Simple WCF. Hosting WCF service by Autofac in ASP.NET MVC 3

By Mirek on (tags: Autofac, IoC, MVC 3, WCF, categories: code)

One of features of Autofac is that it can be used to host a WCF service. I have tried to host a WCF service within an already existing ASP.NET MVC 3 web application. The problem was that the service needed to use some resources which were managed by Autofac and was also used this MVC application. I spend few hours until I figure out what is going on and how to make it work together.

Let’s assume we have a WCF service MyService class which requires some dependencies to work.

   1: [ServiceBehavior(InstanceContextMode = InstanceContextMode.PerCall)]
   2: [ServiceContract]
   3: public class MyService
   4: {
   5:     private IMyManager myManager;
   6:     
   7:     public MyService(IMyManager myMan)
   8:     {
   9:         myManager = myMan;
  10:     }
  11:  
  12:     [OperationContract]
  13:     public string DoAction(string message)
  14:     {
  15:        return myManager.DoSmth...
  16:     }
  17: }

We want to host this service inside ASP.NET MVC 3 web application.

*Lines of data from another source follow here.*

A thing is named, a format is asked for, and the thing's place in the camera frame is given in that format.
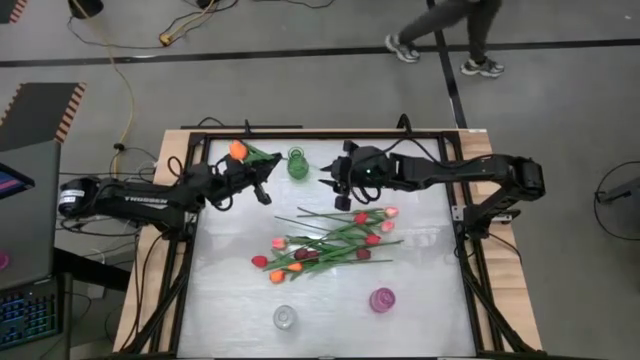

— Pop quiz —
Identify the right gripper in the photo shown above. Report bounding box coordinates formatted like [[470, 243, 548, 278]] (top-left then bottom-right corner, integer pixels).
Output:
[[319, 141, 396, 197]]

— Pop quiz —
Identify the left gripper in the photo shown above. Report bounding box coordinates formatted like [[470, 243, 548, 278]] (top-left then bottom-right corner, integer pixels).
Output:
[[219, 155, 284, 199]]

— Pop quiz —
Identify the green glass vase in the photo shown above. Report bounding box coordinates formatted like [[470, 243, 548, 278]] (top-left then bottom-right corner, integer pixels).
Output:
[[287, 146, 310, 180]]

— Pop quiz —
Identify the purple ribbed glass vase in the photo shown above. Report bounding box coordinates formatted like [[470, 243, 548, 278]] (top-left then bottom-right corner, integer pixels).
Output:
[[369, 287, 397, 314]]

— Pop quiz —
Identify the clear embossed glass vase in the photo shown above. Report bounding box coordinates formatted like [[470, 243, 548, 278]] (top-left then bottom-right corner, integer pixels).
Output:
[[272, 304, 298, 331]]

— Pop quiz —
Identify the person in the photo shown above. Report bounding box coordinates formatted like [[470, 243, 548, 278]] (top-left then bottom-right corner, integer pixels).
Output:
[[383, 0, 506, 79]]

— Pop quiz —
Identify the black mat striped edge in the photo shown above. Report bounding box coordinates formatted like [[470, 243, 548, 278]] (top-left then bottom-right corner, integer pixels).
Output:
[[0, 82, 87, 154], [0, 0, 29, 25]]

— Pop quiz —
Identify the grey laptop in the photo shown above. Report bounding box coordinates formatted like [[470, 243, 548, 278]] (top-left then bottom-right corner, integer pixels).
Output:
[[0, 139, 62, 291]]

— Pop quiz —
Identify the black round stand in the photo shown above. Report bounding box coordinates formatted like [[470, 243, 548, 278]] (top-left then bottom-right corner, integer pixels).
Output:
[[67, 0, 105, 20]]

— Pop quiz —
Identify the monitor screen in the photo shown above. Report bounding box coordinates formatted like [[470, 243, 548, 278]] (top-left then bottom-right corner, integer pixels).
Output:
[[0, 162, 36, 201]]

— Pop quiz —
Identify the backlit keyboard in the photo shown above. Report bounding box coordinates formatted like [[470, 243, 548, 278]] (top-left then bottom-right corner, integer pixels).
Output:
[[0, 279, 65, 351]]

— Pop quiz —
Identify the black stand foot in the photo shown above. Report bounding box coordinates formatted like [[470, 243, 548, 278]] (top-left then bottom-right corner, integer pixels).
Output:
[[597, 177, 640, 206]]

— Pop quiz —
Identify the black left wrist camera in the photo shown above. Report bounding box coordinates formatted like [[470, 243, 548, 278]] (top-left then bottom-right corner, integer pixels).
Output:
[[251, 182, 274, 206]]

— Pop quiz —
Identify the black metal table frame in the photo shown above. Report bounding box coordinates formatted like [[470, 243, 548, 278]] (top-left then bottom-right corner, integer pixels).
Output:
[[114, 127, 546, 360]]

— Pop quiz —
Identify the long yellow cable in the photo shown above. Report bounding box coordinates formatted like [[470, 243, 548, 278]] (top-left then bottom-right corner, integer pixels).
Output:
[[69, 0, 136, 179]]

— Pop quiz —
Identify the yellow plug cable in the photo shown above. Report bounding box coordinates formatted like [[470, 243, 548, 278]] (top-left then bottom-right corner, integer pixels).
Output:
[[158, 0, 221, 47]]

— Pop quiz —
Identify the black floor cable loop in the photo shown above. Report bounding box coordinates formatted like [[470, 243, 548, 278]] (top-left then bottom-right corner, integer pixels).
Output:
[[593, 159, 640, 251]]

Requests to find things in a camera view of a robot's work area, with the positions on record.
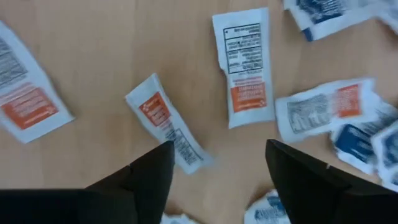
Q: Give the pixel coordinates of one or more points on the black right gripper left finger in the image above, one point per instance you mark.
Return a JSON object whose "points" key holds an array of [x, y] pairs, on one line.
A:
{"points": [[93, 205]]}

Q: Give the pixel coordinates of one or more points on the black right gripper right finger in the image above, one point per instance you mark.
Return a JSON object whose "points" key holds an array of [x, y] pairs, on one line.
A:
{"points": [[326, 199]]}

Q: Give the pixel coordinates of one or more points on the white packet red print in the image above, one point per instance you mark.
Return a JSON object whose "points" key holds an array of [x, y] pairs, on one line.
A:
{"points": [[155, 109], [245, 62], [311, 112], [31, 93]]}

The dependency MyManager is also used in that application and consumed during http requests. There can be many examples of such usage, for instance MyManager could be an repository for some business data which can be modified from MVC application and can also be consumed via WCF service. I could of course create an service host manually from the code and use IoC to resolve the instsnce of MyManager, but I prefer a clean solutions.
The first requirement to wcf service be managed by an inversion of control container is that its instance context mode is defined as PerCall (see line 1 in above listing). As Autofac wiki says setting it to Single causes that WCF will attempt to create a singleton instance for you in the constructor of the ServiceHost instance that is created by the base ServiceHostFactory, giving Autofac no chance to affect the instance creation.

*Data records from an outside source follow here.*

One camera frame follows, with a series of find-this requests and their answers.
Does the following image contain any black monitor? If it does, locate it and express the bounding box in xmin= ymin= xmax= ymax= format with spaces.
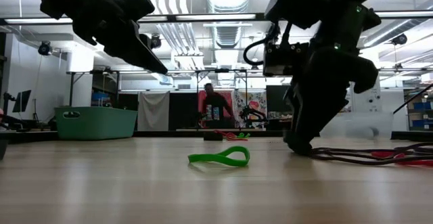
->
xmin=266 ymin=85 xmax=295 ymax=116

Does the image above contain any blue distant bin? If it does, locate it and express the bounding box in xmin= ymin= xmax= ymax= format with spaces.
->
xmin=91 ymin=91 xmax=111 ymax=107

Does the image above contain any white square pillar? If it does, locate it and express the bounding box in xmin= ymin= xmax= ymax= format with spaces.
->
xmin=66 ymin=49 xmax=95 ymax=108

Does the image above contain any black slanted rod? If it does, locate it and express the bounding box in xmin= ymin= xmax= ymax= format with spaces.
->
xmin=392 ymin=83 xmax=433 ymax=114

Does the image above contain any floral hanging cloth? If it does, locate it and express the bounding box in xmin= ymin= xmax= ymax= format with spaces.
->
xmin=231 ymin=90 xmax=268 ymax=129

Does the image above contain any grey hanging cloth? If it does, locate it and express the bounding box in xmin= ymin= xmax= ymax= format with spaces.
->
xmin=137 ymin=91 xmax=170 ymax=132

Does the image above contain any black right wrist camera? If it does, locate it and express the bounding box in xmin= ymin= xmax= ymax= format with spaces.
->
xmin=263 ymin=43 xmax=311 ymax=77

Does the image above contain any white cylinder machine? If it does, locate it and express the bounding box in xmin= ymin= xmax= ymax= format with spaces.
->
xmin=348 ymin=81 xmax=382 ymax=113

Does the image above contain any clear plastic bin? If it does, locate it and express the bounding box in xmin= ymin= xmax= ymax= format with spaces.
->
xmin=319 ymin=111 xmax=395 ymax=139

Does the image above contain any black ceiling spotlight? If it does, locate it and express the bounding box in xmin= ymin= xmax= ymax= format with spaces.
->
xmin=37 ymin=40 xmax=51 ymax=56
xmin=391 ymin=33 xmax=409 ymax=46
xmin=148 ymin=34 xmax=162 ymax=49

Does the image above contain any teal plastic basket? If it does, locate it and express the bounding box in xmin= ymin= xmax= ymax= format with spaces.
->
xmin=53 ymin=106 xmax=139 ymax=141

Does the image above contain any red rubber band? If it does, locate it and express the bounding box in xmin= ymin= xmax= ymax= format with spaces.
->
xmin=370 ymin=151 xmax=433 ymax=167
xmin=214 ymin=130 xmax=249 ymax=142

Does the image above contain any red hanging cloth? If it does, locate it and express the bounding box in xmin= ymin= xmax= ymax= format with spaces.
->
xmin=198 ymin=90 xmax=234 ymax=129

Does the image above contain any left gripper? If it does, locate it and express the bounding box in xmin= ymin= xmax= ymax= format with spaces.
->
xmin=39 ymin=0 xmax=169 ymax=76

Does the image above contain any person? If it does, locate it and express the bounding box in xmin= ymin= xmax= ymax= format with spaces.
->
xmin=199 ymin=83 xmax=236 ymax=129

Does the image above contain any shelf with blue bins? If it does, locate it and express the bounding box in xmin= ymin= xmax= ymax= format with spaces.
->
xmin=405 ymin=91 xmax=433 ymax=132

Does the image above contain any thin dark rubber band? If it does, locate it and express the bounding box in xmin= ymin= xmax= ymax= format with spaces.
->
xmin=309 ymin=142 xmax=433 ymax=166
xmin=392 ymin=141 xmax=433 ymax=154

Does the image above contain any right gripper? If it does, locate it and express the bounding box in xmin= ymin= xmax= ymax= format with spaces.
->
xmin=282 ymin=3 xmax=383 ymax=156

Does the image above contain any small tilted monitor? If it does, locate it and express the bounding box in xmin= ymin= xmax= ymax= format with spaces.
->
xmin=12 ymin=89 xmax=32 ymax=114

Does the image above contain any black distant rig frame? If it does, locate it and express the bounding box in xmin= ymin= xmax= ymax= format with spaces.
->
xmin=196 ymin=68 xmax=248 ymax=130

The dependency registration would looks like follows

   1: var builder = new ContainerBuilder();
   2:  
   3: builder.RegisterType<MyManager>().AsImplementedInterfaces().InstancePerLifetimeScope();
   4:  
   5: builder.RegisterType<MyService>().InstancePerLifetimeScope();
   6:                         
   7: ...
   8:  
   9: var container = builder.Build();
  10:  
  11: AutofacHostFactory.Container = container;
  12:            
  13: DependencyResolver.SetResolver(new AutofacDependencyResolver(container));

Since WCF requests does not have an http context we can not use InstancePerHttpRequest(). Instead we can use InstancePerLifetimeScope() which is resolvable for both WCF and http requests. Autofac Wiki says

The default ASP.NET and WCF integrations are set up so that InstancePerLifetimeScope() will attach a component to the current web request or service method call.

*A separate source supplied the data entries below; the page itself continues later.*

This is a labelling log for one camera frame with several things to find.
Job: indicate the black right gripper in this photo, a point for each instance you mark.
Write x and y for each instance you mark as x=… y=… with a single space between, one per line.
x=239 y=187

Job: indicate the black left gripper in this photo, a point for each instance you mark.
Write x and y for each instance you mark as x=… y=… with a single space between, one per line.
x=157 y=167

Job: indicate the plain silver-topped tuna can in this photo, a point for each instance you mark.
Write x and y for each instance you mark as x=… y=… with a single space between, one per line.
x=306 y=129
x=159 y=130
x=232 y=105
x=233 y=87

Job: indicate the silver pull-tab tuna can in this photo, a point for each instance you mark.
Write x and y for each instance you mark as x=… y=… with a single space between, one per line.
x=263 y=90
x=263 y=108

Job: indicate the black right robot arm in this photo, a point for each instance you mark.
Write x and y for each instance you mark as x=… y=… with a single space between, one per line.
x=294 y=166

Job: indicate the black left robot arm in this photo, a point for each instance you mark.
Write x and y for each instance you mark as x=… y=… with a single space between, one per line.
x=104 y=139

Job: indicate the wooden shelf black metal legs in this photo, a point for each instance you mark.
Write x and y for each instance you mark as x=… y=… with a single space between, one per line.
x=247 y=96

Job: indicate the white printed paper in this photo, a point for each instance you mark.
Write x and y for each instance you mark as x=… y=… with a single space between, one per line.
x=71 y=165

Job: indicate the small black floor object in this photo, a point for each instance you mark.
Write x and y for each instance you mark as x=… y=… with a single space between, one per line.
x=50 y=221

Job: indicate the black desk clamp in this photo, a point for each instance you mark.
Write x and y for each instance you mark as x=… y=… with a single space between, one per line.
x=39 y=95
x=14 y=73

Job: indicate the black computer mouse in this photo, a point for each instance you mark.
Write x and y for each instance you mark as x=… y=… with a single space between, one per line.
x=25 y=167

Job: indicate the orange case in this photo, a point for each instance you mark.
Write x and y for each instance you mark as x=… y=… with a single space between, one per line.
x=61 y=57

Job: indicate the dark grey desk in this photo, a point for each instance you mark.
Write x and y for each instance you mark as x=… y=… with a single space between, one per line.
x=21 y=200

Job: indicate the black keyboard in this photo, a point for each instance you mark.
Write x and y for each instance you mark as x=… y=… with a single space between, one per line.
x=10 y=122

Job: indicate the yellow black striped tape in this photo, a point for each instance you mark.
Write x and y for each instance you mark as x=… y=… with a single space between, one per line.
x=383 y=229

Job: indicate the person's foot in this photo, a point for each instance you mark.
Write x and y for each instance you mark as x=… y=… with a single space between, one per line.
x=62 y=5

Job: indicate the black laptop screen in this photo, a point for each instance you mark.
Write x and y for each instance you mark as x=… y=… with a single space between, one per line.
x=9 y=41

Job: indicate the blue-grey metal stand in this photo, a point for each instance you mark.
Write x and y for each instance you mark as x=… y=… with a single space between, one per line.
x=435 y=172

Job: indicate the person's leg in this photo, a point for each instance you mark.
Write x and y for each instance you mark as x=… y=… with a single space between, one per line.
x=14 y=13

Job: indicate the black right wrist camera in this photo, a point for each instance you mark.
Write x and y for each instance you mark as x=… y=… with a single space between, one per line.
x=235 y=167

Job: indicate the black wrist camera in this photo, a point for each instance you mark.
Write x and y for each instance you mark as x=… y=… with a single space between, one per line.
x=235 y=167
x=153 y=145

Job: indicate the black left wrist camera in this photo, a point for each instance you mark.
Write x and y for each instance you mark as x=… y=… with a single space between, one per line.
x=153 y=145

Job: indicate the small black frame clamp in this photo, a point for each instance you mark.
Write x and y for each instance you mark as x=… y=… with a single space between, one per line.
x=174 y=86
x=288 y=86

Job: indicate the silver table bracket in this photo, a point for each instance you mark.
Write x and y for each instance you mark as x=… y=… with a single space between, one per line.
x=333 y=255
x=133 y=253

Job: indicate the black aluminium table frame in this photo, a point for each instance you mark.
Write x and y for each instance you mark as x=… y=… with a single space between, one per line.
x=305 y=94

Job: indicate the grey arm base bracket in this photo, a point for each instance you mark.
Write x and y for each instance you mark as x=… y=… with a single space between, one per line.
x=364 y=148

In line 11 we set the AutofacHostFactory which derives from  ServiceHostFactory and is used to create the service instances on requests. We apply this factory in .svc file or in service activator configuration as factory attribute

   1: <serviceHostingEnvironment multipleSiteBindingsEnabled="true">
   2:   <serviceActivations>
   3:     <add service="Company.MyService, Company"
   4:          factory="Autofac.Integration.Wcf.AutofacServiceHostFactory, Autofac.Integration.Wcf"
   5:          relativeAddress="MyService.svc" />
   6:   </serviceActivations>
   7: </serviceHostingEnvironment>


And that is generally all what we need to start hosting WCF service in ASP.NET MVC 3 application using Autofac dependency incjector.

When the service is requested the AutofacServiceHostFactory creates the instance of MyManager, then inject it in and creates the instance of MyService.